§ **YOUR OBJECTIVE**
Lines in the listing below that hold "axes" are the ones to copy.

※

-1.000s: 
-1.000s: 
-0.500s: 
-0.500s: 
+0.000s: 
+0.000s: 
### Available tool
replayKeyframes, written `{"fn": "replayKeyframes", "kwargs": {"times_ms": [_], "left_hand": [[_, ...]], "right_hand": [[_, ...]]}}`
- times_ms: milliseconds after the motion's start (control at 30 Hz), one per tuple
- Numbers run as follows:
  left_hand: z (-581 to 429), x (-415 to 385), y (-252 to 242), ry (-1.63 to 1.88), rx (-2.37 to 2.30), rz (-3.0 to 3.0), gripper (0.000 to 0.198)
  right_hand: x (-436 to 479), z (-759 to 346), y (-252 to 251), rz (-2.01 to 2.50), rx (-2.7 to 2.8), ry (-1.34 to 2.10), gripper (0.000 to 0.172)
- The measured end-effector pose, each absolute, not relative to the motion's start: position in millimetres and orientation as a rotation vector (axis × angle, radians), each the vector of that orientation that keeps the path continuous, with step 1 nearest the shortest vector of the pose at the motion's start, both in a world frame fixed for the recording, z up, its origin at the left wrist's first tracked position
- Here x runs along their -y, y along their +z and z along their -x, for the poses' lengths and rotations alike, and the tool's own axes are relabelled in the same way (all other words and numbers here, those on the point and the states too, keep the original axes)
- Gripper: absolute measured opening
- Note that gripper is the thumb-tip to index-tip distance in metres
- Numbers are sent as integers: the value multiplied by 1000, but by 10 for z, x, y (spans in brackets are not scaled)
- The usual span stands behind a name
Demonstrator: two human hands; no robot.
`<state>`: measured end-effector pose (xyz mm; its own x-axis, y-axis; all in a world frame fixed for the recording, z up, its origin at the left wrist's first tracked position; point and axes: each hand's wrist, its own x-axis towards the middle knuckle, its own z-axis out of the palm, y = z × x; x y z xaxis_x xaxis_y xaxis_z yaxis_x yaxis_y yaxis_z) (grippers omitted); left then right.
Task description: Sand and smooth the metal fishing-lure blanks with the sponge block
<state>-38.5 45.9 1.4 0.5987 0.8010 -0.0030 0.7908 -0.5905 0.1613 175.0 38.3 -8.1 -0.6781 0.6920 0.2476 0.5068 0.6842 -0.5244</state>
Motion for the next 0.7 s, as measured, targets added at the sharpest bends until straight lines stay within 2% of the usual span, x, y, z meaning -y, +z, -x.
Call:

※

§ **YOUR SOLUTION**
- Here x runs along their -y, y along their +z and z along their -x, for the poses' lengths and rotations alike, and the tool's own axes are relabelled in the same way (all other words and numbers here, those on the point and the states too, keep the original axes)
`<state>`: measured end-effector pose (xyz mm; its own x-axis, y-axis; all in a world frame fixed for the recording, z up, its origin at the left wrist's first tracked position; point and axes: each hand's wrist, its own x-axis towards the middle knuckle, its own z-axis out of the palm, y = z × x; x y z xaxis_x xaxis_y xaxis_z yaxis_x yaxis_y yaxis_z) (grippers omitted); left then right.

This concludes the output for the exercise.